**PROMPT:**
Go through the data below and work out how many lines contain "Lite"; the answer is the number alone.

Collection entries:
┌────────

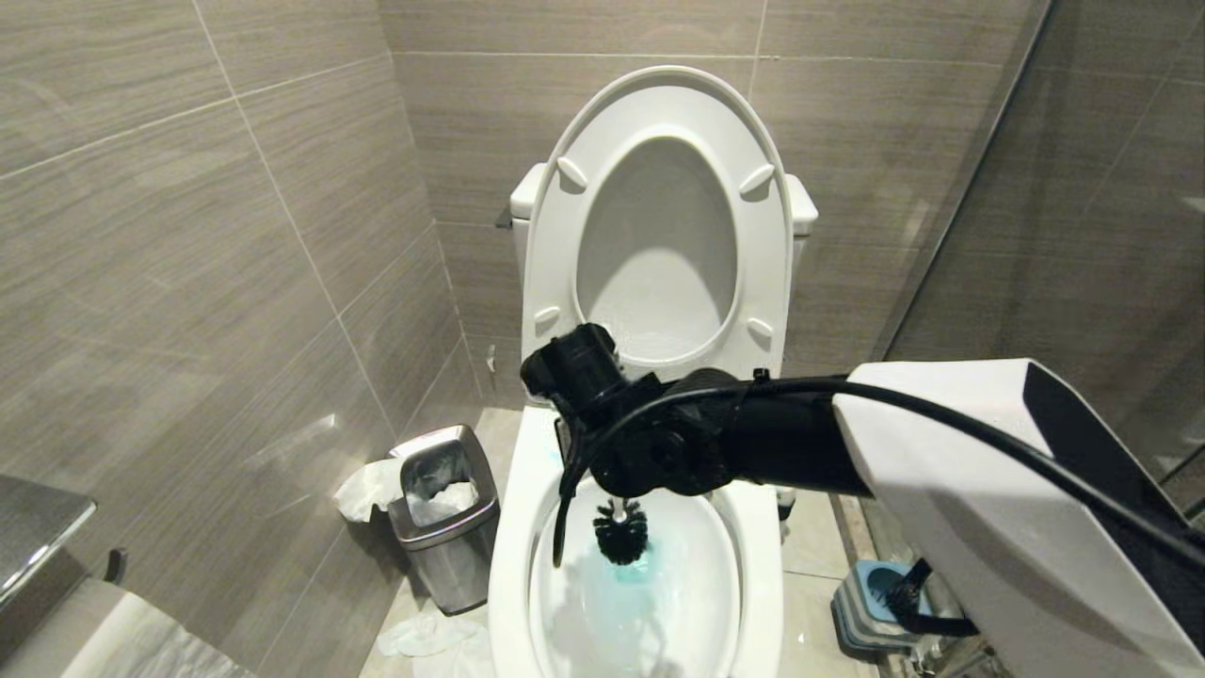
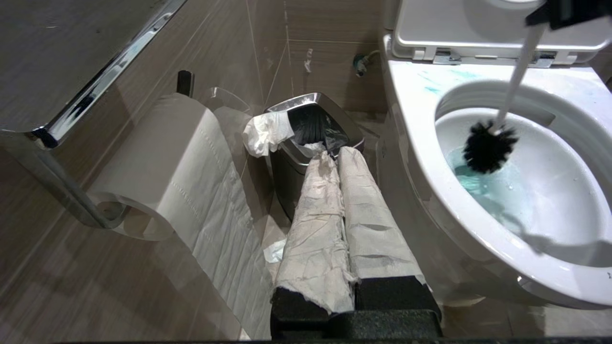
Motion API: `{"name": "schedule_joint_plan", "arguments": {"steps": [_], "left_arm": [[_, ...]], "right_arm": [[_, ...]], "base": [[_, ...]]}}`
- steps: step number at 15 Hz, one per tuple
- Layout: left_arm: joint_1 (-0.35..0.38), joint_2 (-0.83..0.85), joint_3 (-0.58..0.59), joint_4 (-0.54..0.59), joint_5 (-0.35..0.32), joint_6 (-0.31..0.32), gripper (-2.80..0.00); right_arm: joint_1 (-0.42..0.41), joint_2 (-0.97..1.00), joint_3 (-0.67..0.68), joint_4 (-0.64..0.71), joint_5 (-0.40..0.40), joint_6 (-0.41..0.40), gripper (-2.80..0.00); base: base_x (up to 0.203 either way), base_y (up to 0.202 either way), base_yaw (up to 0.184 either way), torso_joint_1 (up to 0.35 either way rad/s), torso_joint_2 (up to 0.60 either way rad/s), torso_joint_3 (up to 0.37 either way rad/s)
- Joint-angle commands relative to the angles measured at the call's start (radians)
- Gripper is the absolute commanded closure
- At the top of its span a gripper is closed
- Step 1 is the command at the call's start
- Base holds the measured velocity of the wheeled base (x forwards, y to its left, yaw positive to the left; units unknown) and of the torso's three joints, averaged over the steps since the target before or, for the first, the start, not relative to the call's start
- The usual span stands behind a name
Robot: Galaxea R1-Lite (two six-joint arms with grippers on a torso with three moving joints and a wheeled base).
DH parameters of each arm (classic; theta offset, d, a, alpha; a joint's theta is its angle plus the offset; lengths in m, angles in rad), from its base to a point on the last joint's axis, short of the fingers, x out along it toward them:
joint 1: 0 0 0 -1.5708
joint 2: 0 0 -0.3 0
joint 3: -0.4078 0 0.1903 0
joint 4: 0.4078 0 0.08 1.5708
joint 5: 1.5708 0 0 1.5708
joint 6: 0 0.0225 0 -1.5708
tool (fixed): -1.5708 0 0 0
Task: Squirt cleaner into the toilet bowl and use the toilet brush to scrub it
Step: Scrub the toilet bowl
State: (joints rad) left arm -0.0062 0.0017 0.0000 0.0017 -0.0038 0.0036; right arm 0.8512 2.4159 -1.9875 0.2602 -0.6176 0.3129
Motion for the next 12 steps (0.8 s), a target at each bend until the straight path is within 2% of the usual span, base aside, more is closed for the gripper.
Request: {"name": "schedule_joint_plan", "arguments": {"steps": [1, 3, 5, 12], "left_arm": [[0.0, 0.0, 0.0, 0.0, 0.0, 0.001, 0.0], [0.0, 0.0, 0.0, 0.0, -0.001, 0.001, 0.0], [0.0, 0.0, 0.0, 0.0, 0.001, 0.0, 0.0], [0.0, 0.0, 0.0, 0.0, 0.0, 0.0, 0.0]], "right_arm": [[0.056, 0.039, -0.005, 0.001, -0.001, 0.021, 0.0], [0.093, 0.029, 0.006, 0.008, -0.003, 0.056, 0.0], [0.091, 0.026, 0.015, 0.008, -0.011, 0.061, 0.0], [-0.014, 0.072, 0.01, -0.004, -0.024, 0.076, 0.0]], "base": [[0.0, 0.0, 0.0, 0.0, 0.0, 0.0], [0.0, 0.0, 0.0, 0.0, 0.0, 0.0], [0.0, 0.0, 0.0, 0.0, 0.0, 0.0], [0.0, 0.0, 0.0, 0.0, 0.0, 0.0]]}}
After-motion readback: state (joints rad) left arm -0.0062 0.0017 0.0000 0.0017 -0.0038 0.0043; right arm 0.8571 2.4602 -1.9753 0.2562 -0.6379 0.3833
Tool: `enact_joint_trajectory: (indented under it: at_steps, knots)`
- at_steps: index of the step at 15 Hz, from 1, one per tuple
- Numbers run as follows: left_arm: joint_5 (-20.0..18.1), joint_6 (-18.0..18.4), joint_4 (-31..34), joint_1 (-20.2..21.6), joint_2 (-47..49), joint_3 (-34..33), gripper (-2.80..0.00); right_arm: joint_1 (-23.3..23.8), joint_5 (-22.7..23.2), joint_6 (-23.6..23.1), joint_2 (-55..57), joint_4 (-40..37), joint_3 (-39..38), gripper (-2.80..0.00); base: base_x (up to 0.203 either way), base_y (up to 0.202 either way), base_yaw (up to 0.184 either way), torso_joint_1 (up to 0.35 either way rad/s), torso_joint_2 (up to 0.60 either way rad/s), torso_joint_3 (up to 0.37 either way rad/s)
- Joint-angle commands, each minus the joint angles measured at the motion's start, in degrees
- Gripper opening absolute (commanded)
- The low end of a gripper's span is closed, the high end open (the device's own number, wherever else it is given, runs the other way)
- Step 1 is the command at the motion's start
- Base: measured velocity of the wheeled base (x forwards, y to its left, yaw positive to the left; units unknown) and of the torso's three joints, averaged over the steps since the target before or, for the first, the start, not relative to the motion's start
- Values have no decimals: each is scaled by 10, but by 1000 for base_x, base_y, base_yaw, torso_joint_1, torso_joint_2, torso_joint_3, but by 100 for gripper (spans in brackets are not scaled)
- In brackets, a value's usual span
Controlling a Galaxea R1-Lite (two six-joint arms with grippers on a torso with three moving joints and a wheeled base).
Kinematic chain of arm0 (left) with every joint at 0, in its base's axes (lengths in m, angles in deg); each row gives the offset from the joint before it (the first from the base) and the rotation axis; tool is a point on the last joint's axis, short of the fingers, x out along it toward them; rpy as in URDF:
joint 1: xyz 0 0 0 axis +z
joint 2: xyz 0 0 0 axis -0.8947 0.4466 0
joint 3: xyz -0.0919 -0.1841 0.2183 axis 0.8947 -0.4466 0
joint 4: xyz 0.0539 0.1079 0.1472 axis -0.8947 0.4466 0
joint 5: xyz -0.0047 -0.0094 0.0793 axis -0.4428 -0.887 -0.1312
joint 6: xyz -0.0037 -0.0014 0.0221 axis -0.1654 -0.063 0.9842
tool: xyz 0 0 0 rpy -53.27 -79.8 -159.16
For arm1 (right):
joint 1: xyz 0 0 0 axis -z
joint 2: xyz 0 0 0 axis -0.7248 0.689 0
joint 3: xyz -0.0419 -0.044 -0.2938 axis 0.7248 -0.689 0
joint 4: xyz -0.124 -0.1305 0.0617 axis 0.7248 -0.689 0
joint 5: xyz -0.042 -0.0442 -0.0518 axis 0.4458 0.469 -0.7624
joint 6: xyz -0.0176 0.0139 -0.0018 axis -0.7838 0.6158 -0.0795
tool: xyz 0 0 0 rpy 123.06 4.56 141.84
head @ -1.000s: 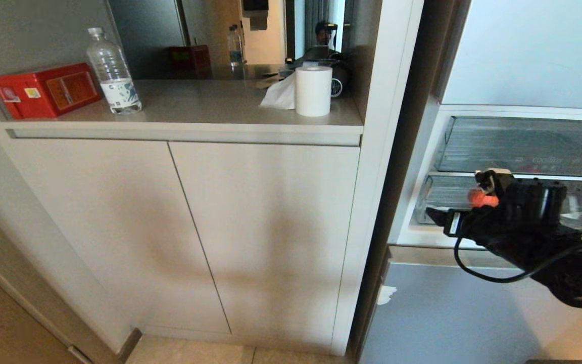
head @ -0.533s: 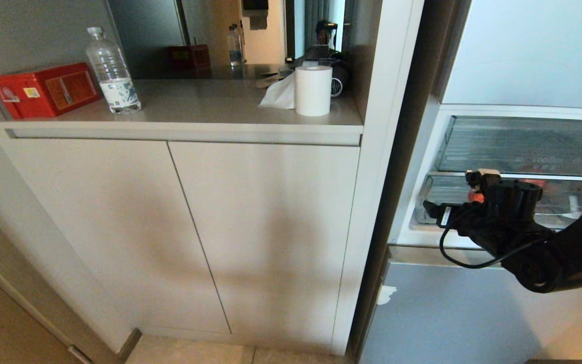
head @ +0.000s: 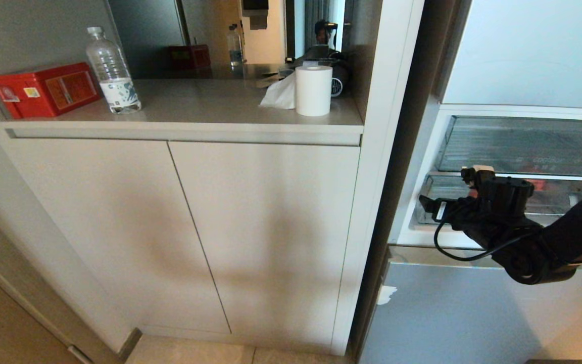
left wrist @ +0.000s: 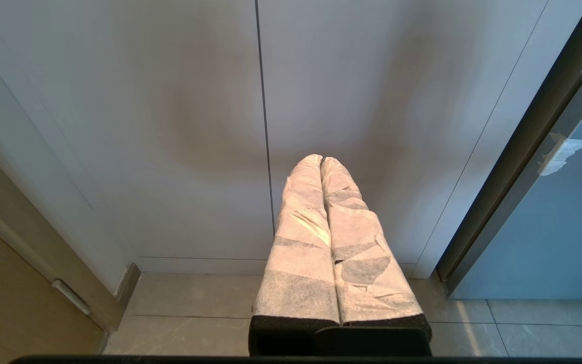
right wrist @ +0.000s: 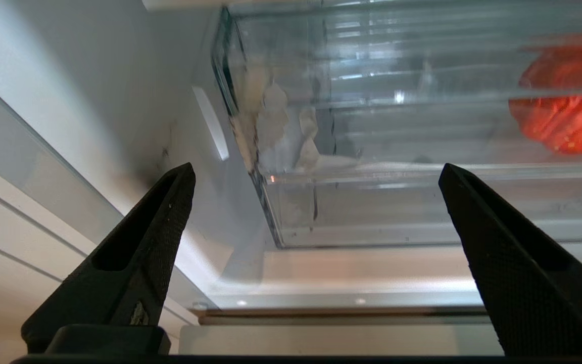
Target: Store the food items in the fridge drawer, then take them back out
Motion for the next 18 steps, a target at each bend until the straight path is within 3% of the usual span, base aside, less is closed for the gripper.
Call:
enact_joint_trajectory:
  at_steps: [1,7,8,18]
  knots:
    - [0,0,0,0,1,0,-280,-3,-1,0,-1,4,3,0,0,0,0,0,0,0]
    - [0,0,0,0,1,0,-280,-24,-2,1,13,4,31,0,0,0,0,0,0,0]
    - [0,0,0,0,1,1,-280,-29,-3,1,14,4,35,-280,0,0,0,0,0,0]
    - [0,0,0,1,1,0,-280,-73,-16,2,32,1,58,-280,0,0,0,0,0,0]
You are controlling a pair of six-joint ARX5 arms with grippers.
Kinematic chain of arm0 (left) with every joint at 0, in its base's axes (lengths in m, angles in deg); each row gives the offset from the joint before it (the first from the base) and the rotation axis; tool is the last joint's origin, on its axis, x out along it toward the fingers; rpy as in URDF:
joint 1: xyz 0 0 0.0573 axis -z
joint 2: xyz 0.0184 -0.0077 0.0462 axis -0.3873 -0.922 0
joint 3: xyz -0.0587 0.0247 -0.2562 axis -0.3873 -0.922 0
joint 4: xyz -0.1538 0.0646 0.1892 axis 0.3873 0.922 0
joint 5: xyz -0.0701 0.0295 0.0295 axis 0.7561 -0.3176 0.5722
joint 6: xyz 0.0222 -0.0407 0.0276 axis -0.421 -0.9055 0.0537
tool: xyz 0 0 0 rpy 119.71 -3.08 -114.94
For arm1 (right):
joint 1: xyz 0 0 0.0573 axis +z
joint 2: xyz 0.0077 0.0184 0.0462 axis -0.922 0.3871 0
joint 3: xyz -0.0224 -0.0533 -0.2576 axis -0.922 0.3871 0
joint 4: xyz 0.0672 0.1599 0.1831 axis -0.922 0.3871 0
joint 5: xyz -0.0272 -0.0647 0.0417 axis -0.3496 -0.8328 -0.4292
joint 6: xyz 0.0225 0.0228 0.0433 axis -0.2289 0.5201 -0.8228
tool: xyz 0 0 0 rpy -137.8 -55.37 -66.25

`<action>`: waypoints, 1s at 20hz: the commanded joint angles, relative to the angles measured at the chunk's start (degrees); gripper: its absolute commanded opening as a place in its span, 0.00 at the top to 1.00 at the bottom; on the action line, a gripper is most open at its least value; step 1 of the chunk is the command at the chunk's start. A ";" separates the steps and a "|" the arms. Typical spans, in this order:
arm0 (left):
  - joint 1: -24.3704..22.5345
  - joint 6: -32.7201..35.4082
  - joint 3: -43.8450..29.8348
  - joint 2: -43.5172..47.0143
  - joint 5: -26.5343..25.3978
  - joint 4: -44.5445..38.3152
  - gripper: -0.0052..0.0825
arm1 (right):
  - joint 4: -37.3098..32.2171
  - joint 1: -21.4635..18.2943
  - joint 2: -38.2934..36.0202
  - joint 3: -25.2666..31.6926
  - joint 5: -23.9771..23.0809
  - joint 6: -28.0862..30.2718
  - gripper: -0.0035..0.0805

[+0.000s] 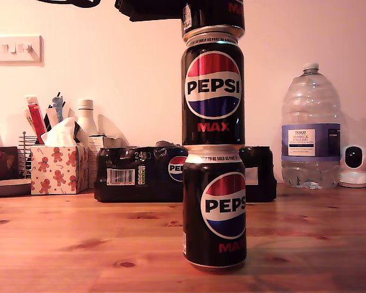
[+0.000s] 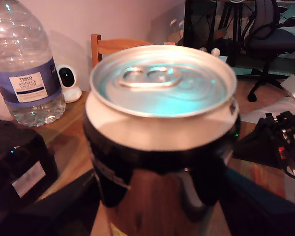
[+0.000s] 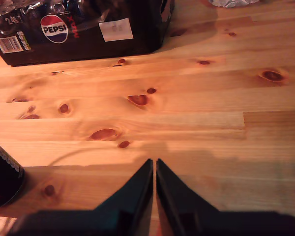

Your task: Stack up the Pepsi cans on top of each other

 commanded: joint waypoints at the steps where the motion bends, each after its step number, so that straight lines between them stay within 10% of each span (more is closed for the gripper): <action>1: 0.17 0.46 -0.44 0.28 0.17 -2.56 0.54 | -0.17 -0.37 0.04 1.01 0.15 -0.15 0.97; 20: 0.17 0.44 -0.44 0.28 -0.22 1.07 0.54 | -0.17 -0.37 0.04 1.01 0.15 -0.15 0.97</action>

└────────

**TASK OUTPUT:**
2